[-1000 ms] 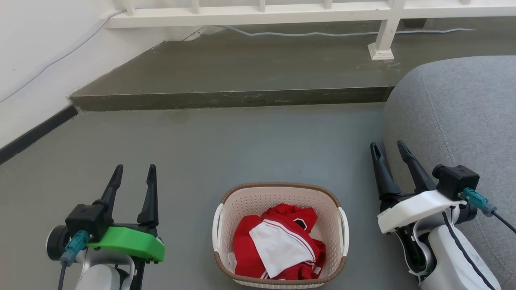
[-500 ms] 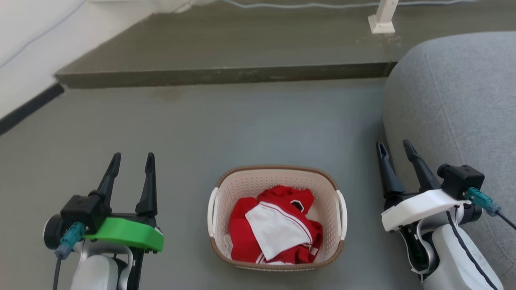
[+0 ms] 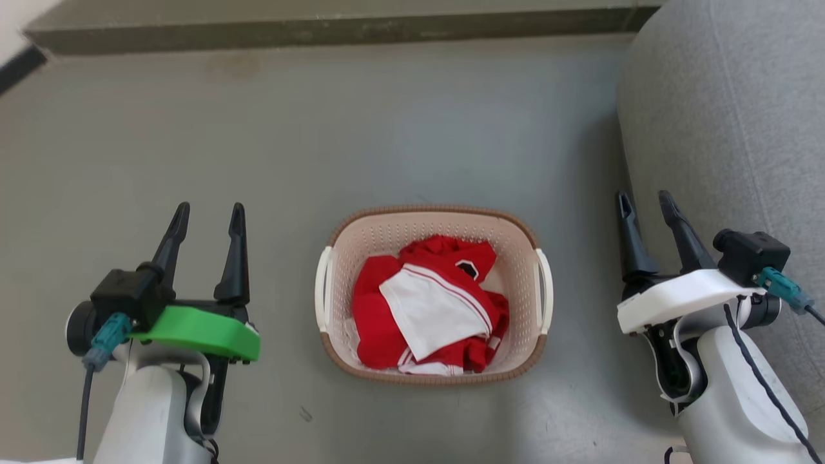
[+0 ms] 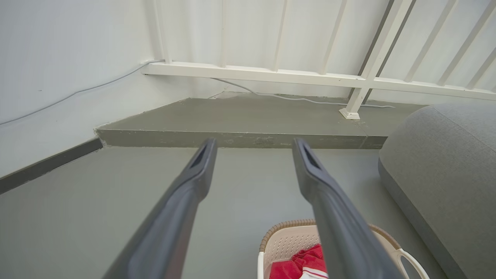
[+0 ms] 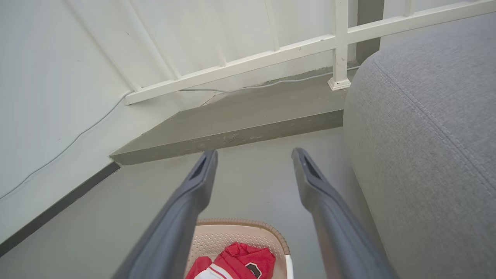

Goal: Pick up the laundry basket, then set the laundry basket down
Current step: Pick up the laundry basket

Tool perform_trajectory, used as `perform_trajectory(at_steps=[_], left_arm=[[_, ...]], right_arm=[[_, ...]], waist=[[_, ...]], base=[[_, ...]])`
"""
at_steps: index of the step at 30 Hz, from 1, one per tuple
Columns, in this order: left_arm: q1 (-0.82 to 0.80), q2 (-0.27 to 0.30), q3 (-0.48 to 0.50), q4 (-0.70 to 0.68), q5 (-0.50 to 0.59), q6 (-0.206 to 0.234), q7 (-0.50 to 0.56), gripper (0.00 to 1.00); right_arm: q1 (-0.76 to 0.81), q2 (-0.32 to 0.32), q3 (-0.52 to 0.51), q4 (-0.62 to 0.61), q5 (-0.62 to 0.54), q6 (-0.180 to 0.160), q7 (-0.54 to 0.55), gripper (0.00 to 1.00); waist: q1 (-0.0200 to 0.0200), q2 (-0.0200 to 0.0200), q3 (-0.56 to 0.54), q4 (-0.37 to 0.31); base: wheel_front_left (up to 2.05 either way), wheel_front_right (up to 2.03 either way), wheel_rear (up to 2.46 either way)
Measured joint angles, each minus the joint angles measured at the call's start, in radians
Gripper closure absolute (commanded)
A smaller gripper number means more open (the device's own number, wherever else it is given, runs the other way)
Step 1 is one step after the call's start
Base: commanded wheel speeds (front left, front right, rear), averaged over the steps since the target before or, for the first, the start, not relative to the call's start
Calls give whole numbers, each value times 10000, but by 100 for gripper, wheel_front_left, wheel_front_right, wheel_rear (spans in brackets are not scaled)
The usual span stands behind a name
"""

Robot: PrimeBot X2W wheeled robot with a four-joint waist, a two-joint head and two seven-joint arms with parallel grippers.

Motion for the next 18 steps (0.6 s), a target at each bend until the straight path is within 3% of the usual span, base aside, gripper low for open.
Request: perform_trajectory(at_steps=[18], left_arm=[[-1898,-56,-738,1870,-42,-113,-2,0]], right_arm=[[-1593,0,165,1735,-194,165,0,0]], waist=[[1,0,2424,-106]], base=[[0,0,0]])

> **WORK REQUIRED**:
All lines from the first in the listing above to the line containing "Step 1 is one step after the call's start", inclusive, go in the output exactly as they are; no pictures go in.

> **ANSWER TO THE EXERCISE**:
[-1000 ms] 
[-500 ms] 
[+0 ms] 
[+0 ms] 
[+0 ms] 

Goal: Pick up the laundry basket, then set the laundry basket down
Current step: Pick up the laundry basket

Tool perform_trajectory, used as `perform_trajectory(at_steps=[_], left_arm=[[_, ...]], right_arm=[[_, ...]], waist=[[_, ...]], base=[[_, ...]])`
"""
at_steps: index of the step at 30 Hz, from 1, one per tuple
Columns, in this order: left_arm: q1 (-0.82 to 0.80), q2 (-0.27 to 0.30), q3 (-0.48 to 0.50), q4 (-0.70 to 0.68), q5 (-0.50 to 0.59), q6 (-0.206 to 0.234), q7 (-0.50 to 0.56), gripper (0.00 to 1.00); right_arm: q1 (-0.76 to 0.81), q2 (-0.32 to 0.32), q3 (-0.52 to 0.51), q4 (-0.62 to 0.61), q5 (-0.62 to 0.54), q6 (-0.180 to 0.160), q7 (-0.54 to 0.55), gripper (0.00 to 1.00); waist: q1 (-0.0200 to 0.0200), q2 (-0.0200 to 0.0200), q3 (-0.56 to 0.54), q4 (-0.37 to 0.31); base: wheel_front_left (up to 2.05 either way), wheel_front_right (up to 2.03 either way), wheel_rear (up to 2.46 either way)
Measured joint angles, each minus the joint angles measured at the call's start, in radians
Gripper closure absolute (commanded)
A smaller gripper number means more open (the device's own number, wherever else it is given, runs the other way)
Step 1 is one step after the call's start

That completes the answer.